WHAT YOU HAVE TO DO: Where does the string "instances" appear in the records? Copy every line that contains it.

*** Block opens ***

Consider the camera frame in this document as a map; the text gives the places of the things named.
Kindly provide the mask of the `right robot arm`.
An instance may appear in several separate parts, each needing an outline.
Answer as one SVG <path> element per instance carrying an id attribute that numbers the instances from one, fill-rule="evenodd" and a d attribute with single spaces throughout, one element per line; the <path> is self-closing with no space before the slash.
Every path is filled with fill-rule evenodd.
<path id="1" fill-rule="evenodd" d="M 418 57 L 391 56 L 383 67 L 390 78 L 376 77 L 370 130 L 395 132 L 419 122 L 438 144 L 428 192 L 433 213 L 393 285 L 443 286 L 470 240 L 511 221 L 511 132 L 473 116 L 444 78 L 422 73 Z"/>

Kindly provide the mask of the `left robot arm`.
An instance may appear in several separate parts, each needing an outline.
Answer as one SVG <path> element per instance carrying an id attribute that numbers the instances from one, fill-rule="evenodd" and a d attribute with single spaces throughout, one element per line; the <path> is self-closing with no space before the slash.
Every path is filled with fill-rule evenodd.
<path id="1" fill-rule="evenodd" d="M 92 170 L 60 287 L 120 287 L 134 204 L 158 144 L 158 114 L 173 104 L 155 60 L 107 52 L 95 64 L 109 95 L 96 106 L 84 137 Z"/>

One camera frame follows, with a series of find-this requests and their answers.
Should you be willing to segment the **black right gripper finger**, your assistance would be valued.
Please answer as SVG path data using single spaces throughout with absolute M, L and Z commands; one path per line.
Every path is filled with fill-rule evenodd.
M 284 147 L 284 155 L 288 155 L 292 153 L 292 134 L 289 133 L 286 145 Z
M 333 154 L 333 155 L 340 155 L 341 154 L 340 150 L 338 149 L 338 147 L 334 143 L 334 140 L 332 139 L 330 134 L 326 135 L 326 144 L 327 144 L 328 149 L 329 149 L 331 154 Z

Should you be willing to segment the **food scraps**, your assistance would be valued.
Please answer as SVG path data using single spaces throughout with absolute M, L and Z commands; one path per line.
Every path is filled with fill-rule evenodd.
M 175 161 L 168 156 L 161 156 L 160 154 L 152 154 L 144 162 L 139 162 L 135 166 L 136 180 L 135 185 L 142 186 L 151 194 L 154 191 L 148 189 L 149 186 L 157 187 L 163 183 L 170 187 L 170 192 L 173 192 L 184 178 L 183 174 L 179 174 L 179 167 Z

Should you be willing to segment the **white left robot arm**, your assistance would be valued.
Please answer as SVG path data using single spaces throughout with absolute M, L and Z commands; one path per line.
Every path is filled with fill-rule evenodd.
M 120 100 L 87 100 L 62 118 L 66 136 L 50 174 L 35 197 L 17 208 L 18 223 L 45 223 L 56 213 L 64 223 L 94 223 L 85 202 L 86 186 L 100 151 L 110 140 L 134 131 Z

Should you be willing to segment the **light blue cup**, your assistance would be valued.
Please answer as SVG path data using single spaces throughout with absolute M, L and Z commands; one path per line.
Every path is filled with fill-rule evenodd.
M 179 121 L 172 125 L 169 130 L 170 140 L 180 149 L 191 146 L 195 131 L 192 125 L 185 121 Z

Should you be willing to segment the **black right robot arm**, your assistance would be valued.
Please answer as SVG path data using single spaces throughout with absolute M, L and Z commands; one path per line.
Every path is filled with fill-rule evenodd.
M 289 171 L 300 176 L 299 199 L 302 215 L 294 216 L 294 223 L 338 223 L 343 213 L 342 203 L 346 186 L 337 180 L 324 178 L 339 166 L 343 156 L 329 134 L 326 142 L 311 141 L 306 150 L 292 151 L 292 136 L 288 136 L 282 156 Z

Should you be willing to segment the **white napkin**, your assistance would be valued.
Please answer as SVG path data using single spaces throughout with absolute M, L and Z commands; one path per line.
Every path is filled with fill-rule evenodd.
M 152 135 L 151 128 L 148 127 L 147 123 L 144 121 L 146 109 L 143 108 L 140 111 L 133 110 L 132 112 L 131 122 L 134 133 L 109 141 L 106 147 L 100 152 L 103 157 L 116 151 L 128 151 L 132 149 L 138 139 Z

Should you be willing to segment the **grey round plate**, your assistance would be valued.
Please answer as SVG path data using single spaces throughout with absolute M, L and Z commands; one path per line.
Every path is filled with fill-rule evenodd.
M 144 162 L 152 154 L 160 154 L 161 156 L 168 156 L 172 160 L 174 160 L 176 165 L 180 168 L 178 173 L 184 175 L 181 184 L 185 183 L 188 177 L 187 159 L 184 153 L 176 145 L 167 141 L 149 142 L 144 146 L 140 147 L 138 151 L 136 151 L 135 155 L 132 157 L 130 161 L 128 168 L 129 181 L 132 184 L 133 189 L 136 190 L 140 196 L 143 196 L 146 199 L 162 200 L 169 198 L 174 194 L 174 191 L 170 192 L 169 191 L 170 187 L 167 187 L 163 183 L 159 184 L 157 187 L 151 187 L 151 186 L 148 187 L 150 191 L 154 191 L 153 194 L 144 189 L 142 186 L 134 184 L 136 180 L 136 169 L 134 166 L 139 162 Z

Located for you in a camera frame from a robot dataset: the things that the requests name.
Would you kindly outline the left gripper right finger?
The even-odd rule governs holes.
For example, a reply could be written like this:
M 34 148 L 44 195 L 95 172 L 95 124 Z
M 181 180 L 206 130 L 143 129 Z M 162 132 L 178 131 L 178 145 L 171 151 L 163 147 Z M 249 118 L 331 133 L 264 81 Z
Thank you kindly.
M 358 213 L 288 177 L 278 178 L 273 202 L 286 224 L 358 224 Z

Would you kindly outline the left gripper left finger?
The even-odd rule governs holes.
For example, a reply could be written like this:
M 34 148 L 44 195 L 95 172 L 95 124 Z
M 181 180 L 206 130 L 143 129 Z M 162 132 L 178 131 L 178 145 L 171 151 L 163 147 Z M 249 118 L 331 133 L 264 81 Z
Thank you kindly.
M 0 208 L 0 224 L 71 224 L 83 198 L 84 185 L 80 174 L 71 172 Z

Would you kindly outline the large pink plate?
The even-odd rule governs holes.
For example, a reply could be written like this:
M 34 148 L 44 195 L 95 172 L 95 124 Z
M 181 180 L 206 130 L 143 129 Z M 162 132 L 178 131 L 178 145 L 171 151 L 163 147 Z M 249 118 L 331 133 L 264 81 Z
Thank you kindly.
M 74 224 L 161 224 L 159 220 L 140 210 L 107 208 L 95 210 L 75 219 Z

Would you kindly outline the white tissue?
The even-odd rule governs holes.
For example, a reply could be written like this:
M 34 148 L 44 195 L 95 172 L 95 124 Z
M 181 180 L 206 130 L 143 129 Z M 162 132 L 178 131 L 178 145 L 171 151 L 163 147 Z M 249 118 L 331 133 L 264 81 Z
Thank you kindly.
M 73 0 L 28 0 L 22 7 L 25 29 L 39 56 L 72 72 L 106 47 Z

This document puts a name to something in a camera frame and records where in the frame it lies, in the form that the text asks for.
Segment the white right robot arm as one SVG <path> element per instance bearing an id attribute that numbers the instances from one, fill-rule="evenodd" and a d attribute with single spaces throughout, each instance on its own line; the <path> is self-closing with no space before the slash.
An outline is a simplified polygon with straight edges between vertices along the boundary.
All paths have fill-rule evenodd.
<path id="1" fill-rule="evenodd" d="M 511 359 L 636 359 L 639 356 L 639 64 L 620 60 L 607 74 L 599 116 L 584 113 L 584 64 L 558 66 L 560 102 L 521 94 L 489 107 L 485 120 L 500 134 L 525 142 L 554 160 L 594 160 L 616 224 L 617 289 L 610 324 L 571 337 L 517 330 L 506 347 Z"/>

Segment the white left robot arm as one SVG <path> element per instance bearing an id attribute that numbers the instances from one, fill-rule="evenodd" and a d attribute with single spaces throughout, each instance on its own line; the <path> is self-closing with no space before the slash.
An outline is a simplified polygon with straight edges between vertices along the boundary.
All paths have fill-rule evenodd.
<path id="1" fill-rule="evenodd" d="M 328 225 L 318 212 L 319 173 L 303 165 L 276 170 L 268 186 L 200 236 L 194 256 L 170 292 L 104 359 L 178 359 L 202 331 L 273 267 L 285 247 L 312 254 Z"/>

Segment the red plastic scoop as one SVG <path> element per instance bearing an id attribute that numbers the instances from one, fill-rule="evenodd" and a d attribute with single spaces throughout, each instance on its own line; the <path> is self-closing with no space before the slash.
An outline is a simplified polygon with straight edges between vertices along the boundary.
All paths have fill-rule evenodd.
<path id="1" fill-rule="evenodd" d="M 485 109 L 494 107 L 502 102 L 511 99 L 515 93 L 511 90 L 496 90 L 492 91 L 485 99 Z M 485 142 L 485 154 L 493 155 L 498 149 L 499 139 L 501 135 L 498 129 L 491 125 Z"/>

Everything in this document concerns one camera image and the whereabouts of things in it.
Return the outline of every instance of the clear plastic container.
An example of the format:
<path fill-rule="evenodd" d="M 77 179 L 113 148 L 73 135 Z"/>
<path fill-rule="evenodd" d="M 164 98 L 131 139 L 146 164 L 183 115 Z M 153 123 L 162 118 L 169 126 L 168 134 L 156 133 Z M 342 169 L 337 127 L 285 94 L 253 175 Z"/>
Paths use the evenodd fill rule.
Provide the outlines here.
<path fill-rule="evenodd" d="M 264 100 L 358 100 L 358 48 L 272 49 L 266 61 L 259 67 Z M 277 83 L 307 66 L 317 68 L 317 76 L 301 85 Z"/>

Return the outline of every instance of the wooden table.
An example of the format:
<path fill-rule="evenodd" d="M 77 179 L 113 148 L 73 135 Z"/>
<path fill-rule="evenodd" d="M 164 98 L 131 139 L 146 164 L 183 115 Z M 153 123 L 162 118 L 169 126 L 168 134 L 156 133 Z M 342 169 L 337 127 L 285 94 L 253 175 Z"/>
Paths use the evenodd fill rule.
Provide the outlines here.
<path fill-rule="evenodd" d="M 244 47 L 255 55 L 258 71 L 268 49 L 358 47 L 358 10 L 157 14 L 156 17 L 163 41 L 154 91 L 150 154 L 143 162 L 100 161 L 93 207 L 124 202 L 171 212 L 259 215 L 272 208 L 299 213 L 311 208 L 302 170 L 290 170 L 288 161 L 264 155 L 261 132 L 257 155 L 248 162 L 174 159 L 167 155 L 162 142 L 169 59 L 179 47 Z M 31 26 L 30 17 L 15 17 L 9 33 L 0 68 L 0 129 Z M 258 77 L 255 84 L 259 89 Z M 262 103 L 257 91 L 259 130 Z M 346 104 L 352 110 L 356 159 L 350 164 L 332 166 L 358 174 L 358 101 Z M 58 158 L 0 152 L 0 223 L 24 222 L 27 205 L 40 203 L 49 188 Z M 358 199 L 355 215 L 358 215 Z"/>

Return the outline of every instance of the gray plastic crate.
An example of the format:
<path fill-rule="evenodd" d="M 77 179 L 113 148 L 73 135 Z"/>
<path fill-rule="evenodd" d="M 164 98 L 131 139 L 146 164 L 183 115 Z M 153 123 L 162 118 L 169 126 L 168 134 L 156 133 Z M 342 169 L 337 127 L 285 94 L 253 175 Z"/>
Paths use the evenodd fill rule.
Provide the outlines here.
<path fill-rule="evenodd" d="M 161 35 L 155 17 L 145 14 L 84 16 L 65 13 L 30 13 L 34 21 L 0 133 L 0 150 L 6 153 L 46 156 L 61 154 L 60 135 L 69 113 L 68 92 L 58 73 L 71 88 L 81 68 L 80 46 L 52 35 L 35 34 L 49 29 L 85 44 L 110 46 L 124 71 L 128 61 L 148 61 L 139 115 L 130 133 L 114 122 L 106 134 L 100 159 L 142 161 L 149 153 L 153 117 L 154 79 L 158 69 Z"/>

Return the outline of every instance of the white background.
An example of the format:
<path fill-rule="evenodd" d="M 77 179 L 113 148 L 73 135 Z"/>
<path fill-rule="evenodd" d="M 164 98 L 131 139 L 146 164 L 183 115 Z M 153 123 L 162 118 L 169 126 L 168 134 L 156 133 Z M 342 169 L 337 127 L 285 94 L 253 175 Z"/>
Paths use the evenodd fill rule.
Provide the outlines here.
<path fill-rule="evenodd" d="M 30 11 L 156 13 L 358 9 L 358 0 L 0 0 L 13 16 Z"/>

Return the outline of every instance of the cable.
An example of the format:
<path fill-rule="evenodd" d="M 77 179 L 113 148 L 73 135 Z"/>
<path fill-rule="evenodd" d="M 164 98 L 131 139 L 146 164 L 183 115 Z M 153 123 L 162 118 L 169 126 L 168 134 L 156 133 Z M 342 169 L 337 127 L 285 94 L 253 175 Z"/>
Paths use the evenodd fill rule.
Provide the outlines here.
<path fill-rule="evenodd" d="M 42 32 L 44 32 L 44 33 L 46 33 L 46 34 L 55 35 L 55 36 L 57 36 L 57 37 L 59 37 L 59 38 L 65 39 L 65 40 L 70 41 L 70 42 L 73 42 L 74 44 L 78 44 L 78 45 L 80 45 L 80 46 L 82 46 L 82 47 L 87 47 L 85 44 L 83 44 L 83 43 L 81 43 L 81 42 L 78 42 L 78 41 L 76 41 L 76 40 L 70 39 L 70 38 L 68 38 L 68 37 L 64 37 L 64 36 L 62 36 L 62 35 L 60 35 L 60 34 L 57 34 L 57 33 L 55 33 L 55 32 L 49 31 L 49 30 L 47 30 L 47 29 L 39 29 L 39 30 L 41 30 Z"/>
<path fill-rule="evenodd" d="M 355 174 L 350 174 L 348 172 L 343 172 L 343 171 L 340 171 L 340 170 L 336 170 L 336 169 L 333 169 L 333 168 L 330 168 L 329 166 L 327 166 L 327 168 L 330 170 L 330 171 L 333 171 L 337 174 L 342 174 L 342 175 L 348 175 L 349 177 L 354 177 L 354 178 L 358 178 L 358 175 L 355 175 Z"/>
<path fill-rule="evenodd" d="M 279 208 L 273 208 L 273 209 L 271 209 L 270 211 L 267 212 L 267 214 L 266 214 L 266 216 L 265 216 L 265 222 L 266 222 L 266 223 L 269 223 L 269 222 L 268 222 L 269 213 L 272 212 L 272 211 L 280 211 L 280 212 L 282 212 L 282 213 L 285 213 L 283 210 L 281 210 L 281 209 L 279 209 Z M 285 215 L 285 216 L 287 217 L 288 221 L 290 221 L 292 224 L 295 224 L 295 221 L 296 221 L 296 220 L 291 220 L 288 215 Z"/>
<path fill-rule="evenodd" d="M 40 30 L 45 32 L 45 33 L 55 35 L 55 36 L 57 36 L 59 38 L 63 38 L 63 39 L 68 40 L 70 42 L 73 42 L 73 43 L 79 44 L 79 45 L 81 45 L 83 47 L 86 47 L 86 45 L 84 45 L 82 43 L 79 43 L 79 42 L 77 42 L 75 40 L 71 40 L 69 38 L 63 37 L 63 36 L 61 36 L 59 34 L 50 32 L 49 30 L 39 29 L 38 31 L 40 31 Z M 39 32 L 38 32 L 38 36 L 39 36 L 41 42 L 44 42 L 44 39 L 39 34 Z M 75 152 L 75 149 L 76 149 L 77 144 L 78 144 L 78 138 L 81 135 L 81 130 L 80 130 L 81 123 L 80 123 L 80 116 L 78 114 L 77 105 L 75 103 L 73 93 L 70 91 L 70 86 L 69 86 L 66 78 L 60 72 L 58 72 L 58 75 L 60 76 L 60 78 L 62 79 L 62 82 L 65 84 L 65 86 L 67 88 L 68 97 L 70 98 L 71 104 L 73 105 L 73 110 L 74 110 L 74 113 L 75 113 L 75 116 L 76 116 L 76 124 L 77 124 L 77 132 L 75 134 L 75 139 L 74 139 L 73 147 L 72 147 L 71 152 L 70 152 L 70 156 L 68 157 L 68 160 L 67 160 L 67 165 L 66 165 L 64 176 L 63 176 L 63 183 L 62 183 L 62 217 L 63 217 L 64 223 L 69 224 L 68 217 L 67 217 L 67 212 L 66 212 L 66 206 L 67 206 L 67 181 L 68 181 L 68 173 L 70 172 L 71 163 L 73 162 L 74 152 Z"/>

*** Block closes ***

WRITTEN SOLUTION:
Answer as one SVG <path> element per instance carrying an id attribute that numbers the instances from one, fill-rule="evenodd" and a d attribute with single spaces throughout, one element per line; the <path> is self-closing with no space before the slash.
Answer as one SVG <path> element per instance carrying an id attribute that numbers the instances from one, fill-rule="evenodd" and a d attribute with single spaces throughout, one element per line; the <path> is self-closing with no space before the slash.
Segment the white right robot arm as one SVG <path> element per instance bearing an id attribute that numbers the instances from one, fill-rule="evenodd" and a d attribute with single spaces throughout, each instance on its own line; the <path> is self-closing with no space before the slash.
Segment the white left robot arm as one SVG <path> element per instance bearing an id attribute that numbers the instances from one, fill-rule="evenodd" and a d attribute with single spaces throughout, each instance on its own line; the <path> is self-closing with no space before the slash.
Segment the red plastic scoop as one SVG <path> element per instance bearing an id attribute that numbers the instances from one, fill-rule="evenodd" and a d attribute with single spaces throughout, each instance on its own line; the <path> is self-closing with no space before the slash.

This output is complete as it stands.